Your instructions. Among the entries below, take the line with "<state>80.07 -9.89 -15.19" and the line with "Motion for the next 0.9", and output them and every line between them exactly, with nothing else.

:: Information provided

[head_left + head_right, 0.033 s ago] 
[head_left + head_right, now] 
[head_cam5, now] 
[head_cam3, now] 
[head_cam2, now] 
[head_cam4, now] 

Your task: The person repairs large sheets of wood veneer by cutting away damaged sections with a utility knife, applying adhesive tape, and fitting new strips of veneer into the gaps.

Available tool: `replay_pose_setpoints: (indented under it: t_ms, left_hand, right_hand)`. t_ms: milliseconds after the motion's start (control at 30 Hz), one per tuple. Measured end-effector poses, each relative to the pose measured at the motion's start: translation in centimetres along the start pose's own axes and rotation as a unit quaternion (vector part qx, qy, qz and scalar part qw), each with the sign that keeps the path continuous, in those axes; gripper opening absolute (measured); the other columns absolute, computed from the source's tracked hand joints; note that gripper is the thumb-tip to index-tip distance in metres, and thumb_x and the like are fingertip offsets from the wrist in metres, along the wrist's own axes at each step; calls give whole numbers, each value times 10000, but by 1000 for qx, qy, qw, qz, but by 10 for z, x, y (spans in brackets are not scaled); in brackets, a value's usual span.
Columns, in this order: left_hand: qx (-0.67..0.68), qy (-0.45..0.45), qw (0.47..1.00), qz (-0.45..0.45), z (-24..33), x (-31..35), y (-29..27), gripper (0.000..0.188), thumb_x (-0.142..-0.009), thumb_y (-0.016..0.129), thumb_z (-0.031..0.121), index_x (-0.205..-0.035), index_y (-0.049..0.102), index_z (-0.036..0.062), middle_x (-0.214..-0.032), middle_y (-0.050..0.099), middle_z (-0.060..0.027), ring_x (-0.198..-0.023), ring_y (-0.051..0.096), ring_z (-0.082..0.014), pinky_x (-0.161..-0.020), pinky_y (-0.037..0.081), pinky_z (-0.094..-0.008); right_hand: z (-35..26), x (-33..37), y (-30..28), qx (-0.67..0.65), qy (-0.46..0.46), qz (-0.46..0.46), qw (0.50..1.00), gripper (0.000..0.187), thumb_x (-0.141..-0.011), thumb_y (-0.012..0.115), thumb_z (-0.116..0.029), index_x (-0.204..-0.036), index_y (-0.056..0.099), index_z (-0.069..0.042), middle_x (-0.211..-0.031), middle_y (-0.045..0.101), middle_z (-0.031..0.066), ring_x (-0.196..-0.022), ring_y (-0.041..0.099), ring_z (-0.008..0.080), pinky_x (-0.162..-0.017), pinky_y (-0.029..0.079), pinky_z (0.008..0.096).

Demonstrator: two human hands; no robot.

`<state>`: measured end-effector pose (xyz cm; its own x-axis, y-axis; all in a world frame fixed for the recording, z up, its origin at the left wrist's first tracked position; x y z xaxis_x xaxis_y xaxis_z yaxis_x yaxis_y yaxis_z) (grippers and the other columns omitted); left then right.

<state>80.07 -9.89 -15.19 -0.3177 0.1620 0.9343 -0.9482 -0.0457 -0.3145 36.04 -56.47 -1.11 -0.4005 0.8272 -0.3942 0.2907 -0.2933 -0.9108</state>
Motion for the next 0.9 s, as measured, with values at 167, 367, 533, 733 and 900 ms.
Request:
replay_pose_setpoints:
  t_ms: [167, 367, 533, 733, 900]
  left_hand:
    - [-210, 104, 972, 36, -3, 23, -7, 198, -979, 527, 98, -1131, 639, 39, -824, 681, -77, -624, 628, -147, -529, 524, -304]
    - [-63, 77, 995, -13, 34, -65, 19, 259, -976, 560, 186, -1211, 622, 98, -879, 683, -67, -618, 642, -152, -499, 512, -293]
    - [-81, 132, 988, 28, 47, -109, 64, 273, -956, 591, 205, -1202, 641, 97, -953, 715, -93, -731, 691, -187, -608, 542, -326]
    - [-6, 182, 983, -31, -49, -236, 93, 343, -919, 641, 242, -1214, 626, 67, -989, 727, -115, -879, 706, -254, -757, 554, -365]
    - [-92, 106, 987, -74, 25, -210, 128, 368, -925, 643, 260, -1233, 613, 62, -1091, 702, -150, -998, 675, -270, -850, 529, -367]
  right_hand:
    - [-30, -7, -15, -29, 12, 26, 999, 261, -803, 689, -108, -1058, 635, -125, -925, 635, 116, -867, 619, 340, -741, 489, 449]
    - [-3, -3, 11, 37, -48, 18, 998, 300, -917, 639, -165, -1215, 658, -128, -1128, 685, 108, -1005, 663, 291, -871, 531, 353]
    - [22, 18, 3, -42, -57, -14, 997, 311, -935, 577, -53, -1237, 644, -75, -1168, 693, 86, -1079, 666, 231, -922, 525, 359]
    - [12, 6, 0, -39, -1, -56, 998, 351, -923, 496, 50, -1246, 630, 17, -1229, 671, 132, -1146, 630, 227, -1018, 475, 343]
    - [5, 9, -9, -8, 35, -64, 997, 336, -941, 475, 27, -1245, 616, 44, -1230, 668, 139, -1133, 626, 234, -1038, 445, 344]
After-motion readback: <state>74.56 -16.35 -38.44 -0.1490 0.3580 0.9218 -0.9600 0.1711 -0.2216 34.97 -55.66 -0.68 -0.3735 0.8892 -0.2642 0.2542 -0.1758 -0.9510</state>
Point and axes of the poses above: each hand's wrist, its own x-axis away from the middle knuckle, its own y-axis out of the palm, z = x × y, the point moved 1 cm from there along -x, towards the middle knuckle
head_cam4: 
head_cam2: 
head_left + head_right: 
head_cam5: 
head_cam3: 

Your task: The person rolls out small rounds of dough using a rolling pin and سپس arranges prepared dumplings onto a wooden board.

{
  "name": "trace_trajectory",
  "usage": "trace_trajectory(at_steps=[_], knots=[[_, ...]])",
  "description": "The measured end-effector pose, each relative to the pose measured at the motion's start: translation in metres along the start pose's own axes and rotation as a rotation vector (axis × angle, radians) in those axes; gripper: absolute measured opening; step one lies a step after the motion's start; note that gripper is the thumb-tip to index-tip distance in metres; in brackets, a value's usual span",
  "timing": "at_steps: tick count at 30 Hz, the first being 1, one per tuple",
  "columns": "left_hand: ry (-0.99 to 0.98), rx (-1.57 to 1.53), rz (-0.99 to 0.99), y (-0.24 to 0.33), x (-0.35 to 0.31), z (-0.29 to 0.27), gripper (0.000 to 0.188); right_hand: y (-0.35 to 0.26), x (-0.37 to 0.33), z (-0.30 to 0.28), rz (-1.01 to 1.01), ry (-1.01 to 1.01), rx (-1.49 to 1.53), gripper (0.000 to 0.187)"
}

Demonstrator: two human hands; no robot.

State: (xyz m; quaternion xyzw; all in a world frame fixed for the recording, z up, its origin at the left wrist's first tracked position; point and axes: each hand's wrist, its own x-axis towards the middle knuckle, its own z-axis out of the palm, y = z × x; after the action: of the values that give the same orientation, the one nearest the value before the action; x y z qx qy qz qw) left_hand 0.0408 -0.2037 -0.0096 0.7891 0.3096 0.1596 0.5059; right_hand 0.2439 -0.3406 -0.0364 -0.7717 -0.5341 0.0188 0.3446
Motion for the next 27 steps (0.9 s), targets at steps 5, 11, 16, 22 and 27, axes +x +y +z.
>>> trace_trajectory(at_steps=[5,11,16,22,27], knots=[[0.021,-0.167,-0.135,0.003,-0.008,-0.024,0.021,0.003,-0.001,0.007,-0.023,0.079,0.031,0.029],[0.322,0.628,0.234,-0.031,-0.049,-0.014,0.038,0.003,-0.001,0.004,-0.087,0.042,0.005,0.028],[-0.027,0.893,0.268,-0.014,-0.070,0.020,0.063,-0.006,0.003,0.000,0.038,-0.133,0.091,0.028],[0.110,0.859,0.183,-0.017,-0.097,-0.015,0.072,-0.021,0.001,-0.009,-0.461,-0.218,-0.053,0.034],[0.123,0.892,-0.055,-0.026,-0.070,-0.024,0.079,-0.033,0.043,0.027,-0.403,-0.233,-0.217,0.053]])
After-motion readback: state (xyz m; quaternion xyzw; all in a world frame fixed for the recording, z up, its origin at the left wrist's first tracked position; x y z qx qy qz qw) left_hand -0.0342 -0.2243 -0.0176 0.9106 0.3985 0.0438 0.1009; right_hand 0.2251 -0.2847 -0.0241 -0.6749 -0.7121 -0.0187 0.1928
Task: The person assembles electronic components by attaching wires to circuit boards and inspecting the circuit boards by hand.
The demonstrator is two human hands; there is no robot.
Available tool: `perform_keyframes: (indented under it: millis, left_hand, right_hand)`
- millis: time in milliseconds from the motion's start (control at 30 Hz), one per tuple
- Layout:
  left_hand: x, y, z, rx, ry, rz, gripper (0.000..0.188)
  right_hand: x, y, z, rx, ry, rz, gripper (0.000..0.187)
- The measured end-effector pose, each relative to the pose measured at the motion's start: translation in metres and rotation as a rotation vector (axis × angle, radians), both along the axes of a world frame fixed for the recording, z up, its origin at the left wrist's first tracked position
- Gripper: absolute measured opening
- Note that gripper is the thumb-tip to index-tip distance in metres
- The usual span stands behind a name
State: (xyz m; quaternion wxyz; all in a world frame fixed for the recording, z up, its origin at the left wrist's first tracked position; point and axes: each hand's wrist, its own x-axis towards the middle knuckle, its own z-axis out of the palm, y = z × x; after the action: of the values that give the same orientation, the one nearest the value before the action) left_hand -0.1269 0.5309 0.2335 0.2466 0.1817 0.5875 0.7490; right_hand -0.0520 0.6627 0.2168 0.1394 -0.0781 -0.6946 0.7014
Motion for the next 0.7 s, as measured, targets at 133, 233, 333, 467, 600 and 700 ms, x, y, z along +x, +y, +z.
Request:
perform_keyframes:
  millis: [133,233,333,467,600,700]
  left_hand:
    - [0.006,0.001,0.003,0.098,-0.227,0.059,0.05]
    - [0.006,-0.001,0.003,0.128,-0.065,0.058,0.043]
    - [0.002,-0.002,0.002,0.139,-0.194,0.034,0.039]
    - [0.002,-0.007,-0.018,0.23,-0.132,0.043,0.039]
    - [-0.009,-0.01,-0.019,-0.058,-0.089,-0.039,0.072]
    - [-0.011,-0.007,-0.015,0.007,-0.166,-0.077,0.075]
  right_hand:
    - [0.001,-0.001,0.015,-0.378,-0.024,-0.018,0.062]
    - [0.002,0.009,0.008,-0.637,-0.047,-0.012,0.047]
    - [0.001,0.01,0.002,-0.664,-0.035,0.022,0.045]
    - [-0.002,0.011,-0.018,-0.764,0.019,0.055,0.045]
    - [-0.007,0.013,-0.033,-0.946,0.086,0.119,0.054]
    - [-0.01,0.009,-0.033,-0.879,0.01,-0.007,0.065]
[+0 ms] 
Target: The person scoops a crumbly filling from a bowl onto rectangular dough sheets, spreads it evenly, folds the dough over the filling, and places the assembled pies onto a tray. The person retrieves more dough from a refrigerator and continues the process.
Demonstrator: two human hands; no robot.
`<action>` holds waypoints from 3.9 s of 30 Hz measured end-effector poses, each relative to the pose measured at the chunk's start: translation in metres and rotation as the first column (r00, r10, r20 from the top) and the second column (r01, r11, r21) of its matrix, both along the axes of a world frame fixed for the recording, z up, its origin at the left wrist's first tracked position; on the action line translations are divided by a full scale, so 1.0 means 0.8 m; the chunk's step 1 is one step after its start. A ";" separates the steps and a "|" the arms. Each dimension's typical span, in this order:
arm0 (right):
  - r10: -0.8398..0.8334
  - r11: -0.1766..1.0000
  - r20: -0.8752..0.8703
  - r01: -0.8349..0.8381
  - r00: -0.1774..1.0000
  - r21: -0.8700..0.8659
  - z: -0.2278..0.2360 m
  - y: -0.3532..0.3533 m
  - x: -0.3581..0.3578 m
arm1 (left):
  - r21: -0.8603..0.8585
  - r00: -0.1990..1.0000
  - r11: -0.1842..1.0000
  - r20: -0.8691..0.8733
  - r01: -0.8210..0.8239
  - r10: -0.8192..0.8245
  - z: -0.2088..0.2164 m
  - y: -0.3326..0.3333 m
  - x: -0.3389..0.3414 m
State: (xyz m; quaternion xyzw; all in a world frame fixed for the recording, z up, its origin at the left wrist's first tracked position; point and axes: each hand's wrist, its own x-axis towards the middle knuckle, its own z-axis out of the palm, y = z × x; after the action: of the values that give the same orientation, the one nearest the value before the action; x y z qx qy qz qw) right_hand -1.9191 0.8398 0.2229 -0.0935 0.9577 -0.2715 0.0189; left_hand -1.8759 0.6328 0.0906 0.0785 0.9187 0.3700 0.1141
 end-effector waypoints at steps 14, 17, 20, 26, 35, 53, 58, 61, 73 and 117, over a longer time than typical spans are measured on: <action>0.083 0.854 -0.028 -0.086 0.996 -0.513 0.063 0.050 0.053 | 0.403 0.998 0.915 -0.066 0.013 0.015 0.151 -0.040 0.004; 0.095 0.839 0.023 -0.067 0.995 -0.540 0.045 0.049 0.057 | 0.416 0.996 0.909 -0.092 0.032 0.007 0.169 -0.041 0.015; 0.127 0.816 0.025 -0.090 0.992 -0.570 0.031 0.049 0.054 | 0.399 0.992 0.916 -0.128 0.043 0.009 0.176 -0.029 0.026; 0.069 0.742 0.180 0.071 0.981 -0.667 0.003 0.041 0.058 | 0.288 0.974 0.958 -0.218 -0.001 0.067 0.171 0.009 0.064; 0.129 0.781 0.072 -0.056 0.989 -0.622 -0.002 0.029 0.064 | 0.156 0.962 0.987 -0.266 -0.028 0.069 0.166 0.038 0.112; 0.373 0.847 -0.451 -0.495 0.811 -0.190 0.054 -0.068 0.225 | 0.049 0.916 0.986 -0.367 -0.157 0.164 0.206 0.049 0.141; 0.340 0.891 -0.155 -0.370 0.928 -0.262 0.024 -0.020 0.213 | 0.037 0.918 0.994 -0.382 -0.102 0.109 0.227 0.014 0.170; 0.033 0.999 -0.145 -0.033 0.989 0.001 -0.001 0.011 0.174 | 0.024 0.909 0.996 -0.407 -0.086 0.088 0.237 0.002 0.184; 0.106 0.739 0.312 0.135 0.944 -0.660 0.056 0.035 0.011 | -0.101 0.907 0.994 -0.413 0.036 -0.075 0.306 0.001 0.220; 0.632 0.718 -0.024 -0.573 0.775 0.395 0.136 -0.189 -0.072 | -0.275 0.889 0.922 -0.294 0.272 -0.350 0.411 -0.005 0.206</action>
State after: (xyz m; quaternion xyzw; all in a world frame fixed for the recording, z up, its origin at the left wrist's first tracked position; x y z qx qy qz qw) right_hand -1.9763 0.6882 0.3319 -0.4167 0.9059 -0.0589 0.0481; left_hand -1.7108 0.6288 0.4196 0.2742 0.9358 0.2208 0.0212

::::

Exercise response.
<state>80.07 -9.89 -15.19 -0.3177 0.1620 0.9343 -0.9482 -0.0457 -0.3145 36.04 -56.47 -1.11 -0.4005 0.8272 -0.3942 0.2907 -0.2933 -0.9108</state>
Motion for the next 0.9 s, as measured, with values at 167, 367, 533, 733 and 900 ms.

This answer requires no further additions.